目的 研究家族遗传性骨软骨瘤病(hereditary multiple exostoses,HME)的致病基因及产前诊断.方法 应用连锁分析方法对一个HME家系EXT1、EXT2和EXT3基因进行分析.致病基因定位后,用PCR-测序法进行了突变分析.结果 在该家系中EXT2基因第6外显子发生1个新的无义突变(c.1006C>T),该突变导致第336位编码谷氨酰胺的密码子CAA变为终止密码子TAA(Gln336X).根据上述结果配合遗传咨询进行了产前诊断,结果显示胎儿正常.结论 在家族遗传性骨软骨瘤家系中发现一新的EXT2基因突变,并应用于产前诊断.

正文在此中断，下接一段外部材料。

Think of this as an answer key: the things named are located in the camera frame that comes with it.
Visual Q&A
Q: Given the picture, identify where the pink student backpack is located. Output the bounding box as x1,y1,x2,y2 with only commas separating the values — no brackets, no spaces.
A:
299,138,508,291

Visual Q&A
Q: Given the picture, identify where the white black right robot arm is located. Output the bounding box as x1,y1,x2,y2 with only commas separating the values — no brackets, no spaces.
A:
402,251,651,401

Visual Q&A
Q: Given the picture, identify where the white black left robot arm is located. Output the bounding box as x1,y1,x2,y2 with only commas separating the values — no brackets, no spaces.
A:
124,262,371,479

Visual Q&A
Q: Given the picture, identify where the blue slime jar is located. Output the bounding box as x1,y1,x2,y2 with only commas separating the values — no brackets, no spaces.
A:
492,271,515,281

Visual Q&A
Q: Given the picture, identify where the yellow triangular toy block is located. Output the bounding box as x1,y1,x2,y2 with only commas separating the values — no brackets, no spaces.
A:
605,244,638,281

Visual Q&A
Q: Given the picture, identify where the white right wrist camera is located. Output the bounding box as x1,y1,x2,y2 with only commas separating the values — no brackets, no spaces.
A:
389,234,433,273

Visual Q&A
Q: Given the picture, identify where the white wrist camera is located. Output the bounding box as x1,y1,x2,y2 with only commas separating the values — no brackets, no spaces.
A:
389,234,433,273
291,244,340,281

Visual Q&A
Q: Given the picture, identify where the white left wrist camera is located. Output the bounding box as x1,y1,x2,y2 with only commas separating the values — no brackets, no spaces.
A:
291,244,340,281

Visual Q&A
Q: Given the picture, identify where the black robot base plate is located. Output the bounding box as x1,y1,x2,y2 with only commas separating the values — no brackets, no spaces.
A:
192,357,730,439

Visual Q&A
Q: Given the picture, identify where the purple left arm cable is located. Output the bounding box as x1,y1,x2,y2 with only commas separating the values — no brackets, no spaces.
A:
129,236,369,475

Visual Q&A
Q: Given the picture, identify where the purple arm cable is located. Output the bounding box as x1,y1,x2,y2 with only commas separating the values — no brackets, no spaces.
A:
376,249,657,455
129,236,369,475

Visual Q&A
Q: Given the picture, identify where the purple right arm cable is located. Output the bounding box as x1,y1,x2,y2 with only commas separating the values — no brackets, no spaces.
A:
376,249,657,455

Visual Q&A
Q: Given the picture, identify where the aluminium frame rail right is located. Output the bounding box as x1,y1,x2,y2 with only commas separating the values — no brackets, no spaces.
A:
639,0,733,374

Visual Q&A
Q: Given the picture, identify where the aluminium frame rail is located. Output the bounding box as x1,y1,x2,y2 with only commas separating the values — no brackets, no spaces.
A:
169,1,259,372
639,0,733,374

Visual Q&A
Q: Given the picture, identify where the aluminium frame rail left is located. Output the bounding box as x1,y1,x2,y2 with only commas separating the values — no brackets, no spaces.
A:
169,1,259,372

A new EXT2 mutation in a Chinese family with hereditary multiple exostoses

Objective Hereditary multiple exostoses (HME) is an autosomai dominant disorder characterized by formation of benign cartilage-capped tumors (exostoses), typically located at the juxtaepiphyseal regions of long bones. It is genetically heterogeneous with at least three chromosomal loci: EXT1 on 8q24. 1, EXT2 on 11p11, and EXT3 on 19p. EXT1 and EXT2 have been cloned and are responsible for over 80% of cases. A Chinese family with HME has been analyzed in the present study. Methods Linkage analysis was firstly performed to determine which of the three EXT genes could be the candidate gene, then mutation screening by PCR and direct sequencing was carried out. Results A novel nonsense mutation (c. 1006C>T) in exon 6 of EXT2, which converts the codon CAA (Gin) to the stop codon (TAA) (Gln336X), was identified. Next, prenatal diagnosis was performed and the pregnancy was determined to be normal. Conclusion A new EXT2 nonsense mutation was found in a Chinese family with hereditary multiple exostoses. The information was used for a case of prenatal diagnosis.